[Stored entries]

....

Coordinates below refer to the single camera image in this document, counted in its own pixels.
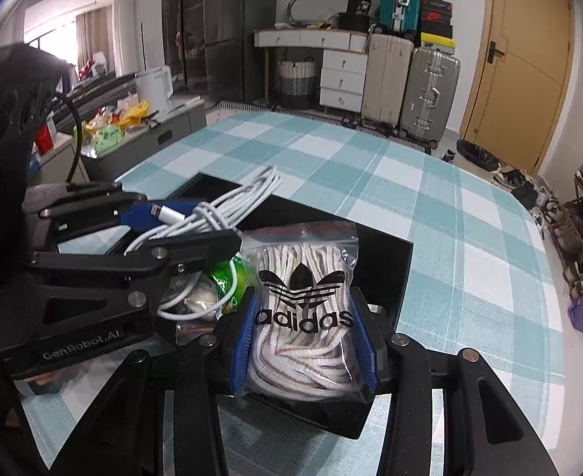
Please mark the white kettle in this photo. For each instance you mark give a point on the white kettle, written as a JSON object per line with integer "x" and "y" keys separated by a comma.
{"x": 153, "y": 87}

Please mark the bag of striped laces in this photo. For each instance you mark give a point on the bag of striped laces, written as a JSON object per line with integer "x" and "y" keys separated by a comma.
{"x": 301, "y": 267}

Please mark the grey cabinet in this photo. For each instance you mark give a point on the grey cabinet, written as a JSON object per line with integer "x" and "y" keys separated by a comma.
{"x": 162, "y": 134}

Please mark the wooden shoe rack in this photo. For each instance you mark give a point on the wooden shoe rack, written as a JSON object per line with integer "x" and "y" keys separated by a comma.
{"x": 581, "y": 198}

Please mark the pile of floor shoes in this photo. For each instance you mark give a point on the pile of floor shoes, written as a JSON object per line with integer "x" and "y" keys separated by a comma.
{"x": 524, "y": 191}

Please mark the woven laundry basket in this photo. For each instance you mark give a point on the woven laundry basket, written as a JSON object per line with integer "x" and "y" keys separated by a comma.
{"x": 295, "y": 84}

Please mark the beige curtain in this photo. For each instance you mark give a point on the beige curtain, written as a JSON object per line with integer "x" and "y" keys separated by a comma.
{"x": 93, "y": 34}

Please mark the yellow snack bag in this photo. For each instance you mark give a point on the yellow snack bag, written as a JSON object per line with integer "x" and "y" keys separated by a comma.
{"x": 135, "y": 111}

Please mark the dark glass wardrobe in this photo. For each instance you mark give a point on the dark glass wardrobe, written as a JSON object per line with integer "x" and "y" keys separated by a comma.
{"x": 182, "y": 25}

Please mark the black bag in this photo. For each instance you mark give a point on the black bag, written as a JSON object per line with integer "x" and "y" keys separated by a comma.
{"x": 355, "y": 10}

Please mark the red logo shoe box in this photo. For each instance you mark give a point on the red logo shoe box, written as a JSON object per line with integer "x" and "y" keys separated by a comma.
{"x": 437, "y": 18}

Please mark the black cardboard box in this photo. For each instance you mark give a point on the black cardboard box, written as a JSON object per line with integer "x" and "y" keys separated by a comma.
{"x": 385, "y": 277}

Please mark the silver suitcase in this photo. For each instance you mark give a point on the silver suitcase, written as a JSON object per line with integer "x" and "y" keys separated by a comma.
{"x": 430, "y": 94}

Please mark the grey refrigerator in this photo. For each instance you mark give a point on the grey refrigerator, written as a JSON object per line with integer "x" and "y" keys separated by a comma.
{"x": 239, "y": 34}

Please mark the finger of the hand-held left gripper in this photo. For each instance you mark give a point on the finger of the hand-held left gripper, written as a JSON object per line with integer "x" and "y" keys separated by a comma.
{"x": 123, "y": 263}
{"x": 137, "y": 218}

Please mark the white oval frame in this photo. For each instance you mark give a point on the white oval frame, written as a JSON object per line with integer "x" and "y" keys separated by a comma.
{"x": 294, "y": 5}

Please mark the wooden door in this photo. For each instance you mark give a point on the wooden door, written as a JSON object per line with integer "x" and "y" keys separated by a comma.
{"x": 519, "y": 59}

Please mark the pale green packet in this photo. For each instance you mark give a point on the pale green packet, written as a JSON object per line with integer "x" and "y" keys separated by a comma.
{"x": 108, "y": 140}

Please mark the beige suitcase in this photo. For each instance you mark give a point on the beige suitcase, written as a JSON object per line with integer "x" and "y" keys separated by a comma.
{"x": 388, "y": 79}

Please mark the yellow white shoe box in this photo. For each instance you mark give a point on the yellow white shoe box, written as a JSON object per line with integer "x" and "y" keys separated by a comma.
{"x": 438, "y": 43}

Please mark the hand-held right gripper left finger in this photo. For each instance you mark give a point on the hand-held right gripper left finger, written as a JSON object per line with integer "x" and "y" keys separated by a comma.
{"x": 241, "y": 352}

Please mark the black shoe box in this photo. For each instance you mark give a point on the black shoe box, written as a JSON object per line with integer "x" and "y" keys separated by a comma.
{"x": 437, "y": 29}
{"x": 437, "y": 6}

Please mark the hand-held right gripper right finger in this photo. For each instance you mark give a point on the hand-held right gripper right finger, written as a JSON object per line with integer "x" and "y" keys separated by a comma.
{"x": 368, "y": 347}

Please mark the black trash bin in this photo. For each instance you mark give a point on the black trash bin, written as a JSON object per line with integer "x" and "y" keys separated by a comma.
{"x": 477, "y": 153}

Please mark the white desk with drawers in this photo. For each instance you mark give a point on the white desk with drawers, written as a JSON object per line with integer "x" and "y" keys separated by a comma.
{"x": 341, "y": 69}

....

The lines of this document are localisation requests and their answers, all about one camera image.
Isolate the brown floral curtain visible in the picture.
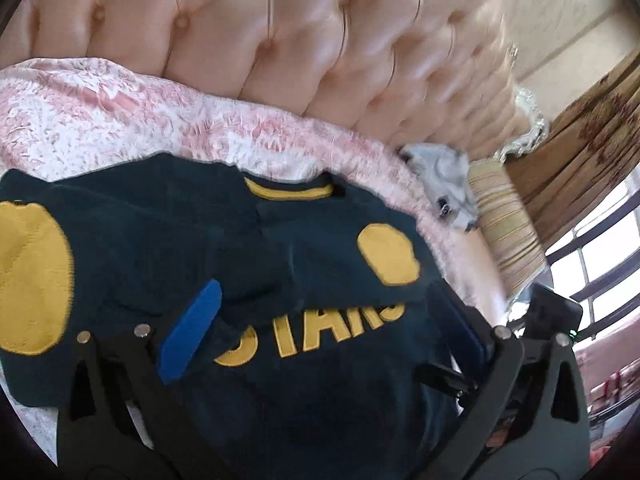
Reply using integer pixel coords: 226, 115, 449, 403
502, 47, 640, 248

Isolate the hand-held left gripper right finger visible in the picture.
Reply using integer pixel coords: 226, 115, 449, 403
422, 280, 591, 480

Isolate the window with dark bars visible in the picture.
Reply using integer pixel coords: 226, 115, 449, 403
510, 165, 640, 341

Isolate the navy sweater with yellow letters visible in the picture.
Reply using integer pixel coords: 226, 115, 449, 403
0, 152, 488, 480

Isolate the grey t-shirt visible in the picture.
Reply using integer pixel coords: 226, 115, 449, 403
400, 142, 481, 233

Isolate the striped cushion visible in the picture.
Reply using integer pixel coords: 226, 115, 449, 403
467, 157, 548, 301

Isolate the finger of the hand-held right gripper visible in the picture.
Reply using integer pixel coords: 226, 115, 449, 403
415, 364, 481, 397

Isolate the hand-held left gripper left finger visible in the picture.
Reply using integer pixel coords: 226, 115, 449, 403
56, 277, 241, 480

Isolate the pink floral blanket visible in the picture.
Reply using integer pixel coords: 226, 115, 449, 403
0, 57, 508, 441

....

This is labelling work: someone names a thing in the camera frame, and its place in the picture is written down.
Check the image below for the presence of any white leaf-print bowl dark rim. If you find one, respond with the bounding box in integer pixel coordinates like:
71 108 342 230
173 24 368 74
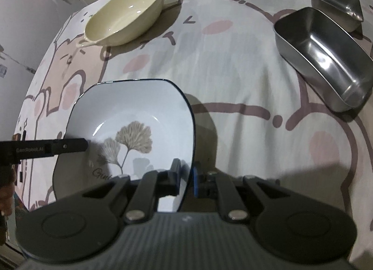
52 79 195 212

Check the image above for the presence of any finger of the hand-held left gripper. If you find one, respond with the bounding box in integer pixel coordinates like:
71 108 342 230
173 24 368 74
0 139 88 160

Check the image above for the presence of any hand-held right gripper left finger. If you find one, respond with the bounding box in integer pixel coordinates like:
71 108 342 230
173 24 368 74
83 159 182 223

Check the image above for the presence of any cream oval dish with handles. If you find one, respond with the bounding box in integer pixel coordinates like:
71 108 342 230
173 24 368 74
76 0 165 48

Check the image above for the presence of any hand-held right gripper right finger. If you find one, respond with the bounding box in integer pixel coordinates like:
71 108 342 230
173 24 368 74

....

### About this exercise:
Show all lines from the data above in which the word "floral" appears.

### Output of the task:
Isolate the brown floral curtain visible in the picture.
Isolate the pink floral blanket visible in the picture.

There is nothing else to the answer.